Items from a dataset
============================================================

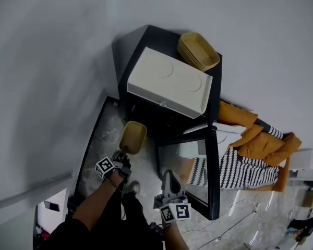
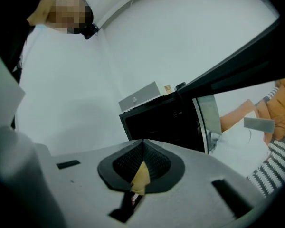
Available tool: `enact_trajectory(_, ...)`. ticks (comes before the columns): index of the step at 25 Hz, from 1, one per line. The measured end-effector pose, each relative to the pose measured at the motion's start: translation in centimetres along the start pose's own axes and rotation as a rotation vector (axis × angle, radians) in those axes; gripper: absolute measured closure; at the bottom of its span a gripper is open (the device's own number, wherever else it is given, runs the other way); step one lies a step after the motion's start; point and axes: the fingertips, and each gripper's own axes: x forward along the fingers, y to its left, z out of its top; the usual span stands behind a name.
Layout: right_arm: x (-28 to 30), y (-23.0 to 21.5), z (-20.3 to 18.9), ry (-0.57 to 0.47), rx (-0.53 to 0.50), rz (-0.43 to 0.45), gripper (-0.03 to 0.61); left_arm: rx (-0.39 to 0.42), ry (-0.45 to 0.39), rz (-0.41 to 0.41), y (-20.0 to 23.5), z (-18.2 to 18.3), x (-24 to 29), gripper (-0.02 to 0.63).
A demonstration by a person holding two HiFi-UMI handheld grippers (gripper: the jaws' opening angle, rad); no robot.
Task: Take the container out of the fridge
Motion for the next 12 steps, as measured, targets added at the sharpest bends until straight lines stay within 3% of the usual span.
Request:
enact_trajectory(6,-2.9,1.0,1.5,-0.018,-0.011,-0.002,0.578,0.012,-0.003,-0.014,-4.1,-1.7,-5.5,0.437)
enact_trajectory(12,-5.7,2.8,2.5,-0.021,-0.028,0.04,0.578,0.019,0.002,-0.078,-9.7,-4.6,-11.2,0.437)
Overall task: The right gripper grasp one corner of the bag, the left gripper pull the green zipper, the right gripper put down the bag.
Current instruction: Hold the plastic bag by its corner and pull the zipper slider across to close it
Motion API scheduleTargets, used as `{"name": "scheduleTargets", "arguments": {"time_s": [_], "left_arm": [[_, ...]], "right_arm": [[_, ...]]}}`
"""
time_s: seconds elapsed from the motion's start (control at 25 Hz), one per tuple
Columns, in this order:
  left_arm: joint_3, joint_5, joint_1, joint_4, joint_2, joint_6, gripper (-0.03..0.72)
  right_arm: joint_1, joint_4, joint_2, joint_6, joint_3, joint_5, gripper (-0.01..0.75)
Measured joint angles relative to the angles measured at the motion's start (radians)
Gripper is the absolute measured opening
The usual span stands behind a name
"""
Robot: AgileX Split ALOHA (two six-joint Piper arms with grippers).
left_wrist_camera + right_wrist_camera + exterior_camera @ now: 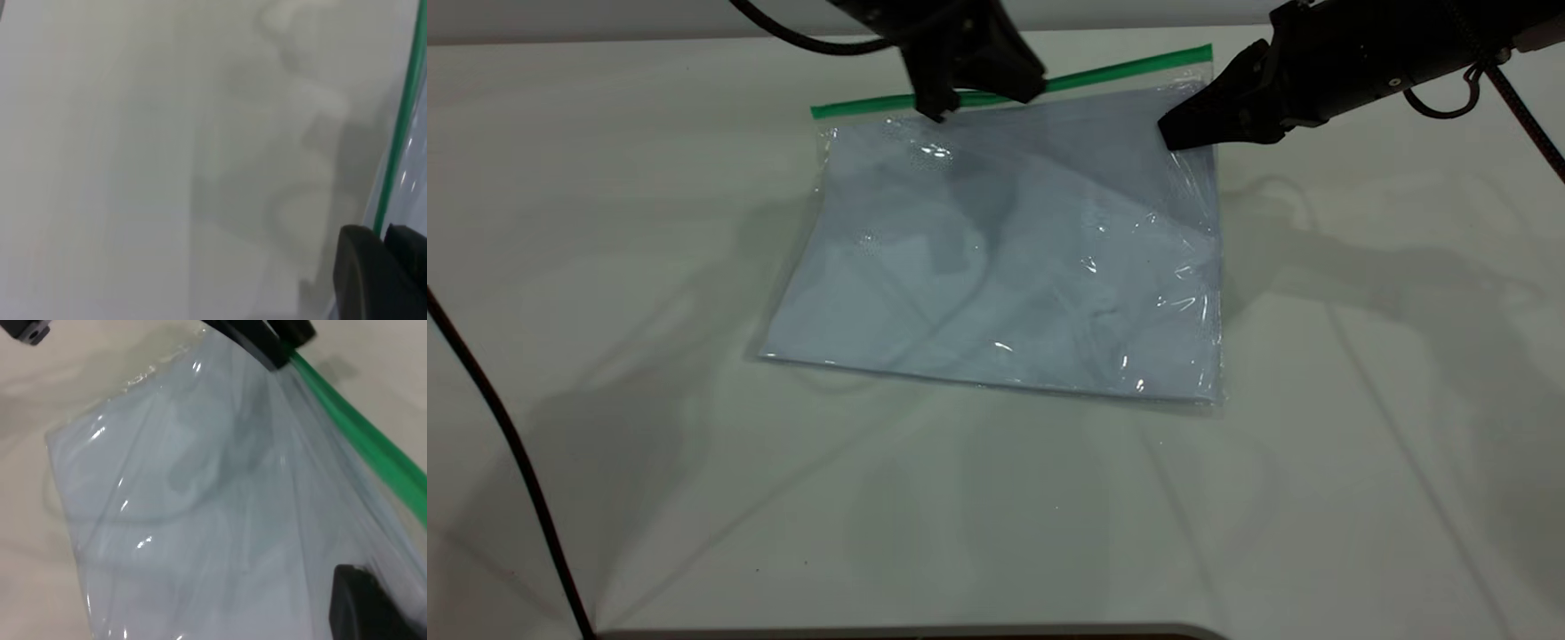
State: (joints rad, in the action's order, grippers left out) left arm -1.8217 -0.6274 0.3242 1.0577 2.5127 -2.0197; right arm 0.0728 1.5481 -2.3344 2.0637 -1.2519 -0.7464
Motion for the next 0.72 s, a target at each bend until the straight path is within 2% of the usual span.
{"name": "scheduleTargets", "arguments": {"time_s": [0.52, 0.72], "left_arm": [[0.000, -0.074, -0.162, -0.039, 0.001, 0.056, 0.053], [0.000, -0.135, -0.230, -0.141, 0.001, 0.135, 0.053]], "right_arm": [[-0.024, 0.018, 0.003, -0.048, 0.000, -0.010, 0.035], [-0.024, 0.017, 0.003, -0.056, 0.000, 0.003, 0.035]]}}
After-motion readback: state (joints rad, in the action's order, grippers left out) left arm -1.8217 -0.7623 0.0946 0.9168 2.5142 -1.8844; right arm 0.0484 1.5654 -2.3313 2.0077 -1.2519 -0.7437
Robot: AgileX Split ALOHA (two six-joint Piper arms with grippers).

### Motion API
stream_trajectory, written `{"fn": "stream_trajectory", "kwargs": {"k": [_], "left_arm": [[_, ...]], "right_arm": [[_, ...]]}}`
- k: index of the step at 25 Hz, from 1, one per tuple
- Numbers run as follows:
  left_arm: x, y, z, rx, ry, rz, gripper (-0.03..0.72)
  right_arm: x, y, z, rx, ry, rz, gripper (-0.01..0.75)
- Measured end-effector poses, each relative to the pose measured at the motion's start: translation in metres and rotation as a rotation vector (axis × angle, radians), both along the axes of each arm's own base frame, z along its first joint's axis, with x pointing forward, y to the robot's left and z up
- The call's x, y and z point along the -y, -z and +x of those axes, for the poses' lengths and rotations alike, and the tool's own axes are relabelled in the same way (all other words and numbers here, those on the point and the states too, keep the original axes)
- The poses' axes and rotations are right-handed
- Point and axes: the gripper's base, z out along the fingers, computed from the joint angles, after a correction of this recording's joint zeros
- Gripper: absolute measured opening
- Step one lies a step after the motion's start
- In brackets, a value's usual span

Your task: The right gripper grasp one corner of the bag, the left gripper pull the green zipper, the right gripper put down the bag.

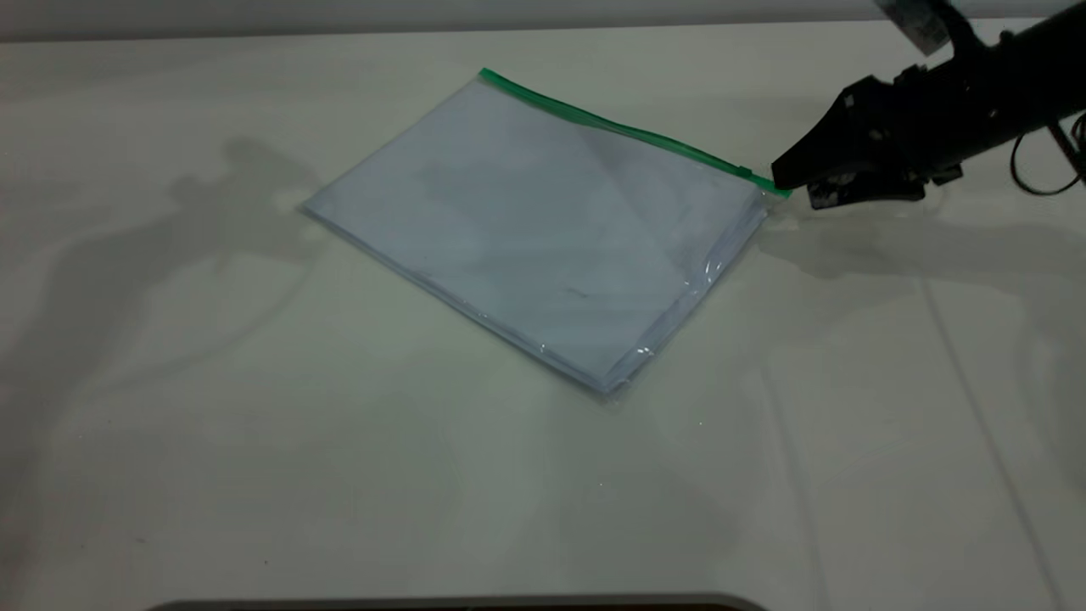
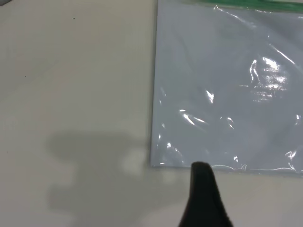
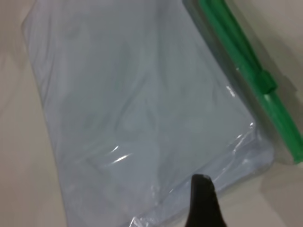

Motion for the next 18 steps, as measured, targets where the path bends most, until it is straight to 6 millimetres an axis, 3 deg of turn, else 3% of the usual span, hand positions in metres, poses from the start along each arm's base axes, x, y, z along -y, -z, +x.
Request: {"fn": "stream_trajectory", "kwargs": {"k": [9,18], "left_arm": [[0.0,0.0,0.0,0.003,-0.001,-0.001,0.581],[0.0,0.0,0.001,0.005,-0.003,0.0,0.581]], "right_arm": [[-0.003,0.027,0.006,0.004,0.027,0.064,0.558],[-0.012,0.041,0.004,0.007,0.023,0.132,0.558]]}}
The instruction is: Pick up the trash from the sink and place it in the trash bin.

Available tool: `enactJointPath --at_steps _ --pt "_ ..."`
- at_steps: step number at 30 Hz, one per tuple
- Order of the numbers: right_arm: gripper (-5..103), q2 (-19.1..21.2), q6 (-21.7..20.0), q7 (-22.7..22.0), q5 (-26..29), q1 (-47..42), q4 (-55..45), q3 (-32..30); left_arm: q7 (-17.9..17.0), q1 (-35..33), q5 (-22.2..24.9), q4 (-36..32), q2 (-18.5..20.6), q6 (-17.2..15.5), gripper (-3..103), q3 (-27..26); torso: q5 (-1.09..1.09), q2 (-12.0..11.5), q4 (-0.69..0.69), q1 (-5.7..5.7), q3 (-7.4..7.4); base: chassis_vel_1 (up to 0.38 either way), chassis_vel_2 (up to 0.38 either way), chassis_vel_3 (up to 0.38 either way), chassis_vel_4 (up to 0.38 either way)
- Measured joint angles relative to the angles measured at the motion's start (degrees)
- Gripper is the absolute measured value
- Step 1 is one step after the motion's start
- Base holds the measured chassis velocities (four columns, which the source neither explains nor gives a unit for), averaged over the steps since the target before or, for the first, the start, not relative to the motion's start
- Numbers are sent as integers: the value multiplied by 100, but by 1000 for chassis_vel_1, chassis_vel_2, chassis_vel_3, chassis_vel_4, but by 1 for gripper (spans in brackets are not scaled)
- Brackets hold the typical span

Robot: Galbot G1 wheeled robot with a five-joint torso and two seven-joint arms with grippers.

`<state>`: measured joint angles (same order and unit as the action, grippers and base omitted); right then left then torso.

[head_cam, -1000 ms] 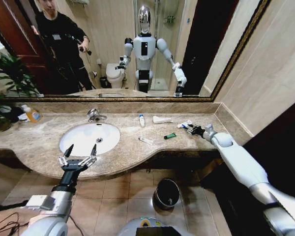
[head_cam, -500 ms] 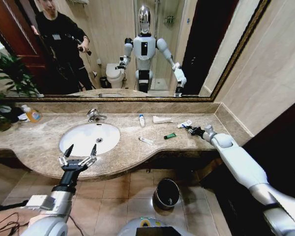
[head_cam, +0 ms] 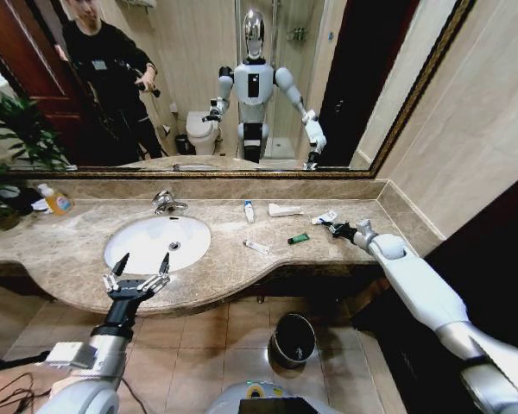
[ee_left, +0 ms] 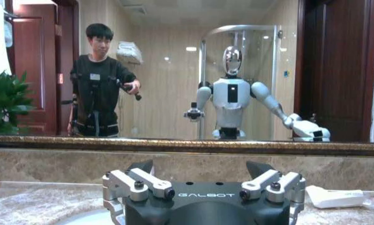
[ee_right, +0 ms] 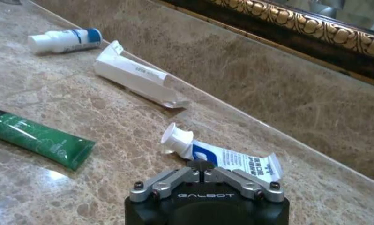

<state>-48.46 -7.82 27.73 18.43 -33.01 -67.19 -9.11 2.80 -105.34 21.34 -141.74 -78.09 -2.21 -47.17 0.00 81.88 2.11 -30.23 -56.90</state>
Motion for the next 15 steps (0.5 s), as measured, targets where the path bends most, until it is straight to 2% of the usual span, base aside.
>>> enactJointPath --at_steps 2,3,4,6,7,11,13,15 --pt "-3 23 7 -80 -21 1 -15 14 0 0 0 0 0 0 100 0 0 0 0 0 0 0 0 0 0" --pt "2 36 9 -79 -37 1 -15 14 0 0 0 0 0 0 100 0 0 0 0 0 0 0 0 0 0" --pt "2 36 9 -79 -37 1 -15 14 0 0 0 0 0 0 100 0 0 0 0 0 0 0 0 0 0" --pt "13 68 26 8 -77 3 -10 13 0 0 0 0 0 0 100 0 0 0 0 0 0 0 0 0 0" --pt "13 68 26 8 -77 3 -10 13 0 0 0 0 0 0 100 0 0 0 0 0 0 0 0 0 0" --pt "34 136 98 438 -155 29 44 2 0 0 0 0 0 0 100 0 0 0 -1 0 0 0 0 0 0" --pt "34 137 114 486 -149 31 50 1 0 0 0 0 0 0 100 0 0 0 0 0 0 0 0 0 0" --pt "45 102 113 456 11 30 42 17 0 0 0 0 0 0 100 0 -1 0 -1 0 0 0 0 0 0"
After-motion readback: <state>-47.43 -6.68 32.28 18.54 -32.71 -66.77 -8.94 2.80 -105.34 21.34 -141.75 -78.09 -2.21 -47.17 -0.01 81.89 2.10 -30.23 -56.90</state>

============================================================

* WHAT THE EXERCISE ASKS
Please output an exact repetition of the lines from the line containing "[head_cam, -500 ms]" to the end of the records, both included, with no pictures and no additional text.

* PROBLEM SOLUTION
[head_cam, -500 ms] 
[head_cam, +0 ms] 
[ee_left, +0 ms] 
[ee_right, +0 ms] 

<state>-48.46 -7.82 27.73 18.43 -33.01 -67.19 -9.11 2.80 -105.34 21.34 -141.74 -78.09 -2.21 -47.17 0.00 81.88 2.11 -30.23 -56.90</state>
Motion for the next 15 steps (0.5 s), as measured, targets where the path bends most, until it is straight to 2% of the usual span, base aside.
>>> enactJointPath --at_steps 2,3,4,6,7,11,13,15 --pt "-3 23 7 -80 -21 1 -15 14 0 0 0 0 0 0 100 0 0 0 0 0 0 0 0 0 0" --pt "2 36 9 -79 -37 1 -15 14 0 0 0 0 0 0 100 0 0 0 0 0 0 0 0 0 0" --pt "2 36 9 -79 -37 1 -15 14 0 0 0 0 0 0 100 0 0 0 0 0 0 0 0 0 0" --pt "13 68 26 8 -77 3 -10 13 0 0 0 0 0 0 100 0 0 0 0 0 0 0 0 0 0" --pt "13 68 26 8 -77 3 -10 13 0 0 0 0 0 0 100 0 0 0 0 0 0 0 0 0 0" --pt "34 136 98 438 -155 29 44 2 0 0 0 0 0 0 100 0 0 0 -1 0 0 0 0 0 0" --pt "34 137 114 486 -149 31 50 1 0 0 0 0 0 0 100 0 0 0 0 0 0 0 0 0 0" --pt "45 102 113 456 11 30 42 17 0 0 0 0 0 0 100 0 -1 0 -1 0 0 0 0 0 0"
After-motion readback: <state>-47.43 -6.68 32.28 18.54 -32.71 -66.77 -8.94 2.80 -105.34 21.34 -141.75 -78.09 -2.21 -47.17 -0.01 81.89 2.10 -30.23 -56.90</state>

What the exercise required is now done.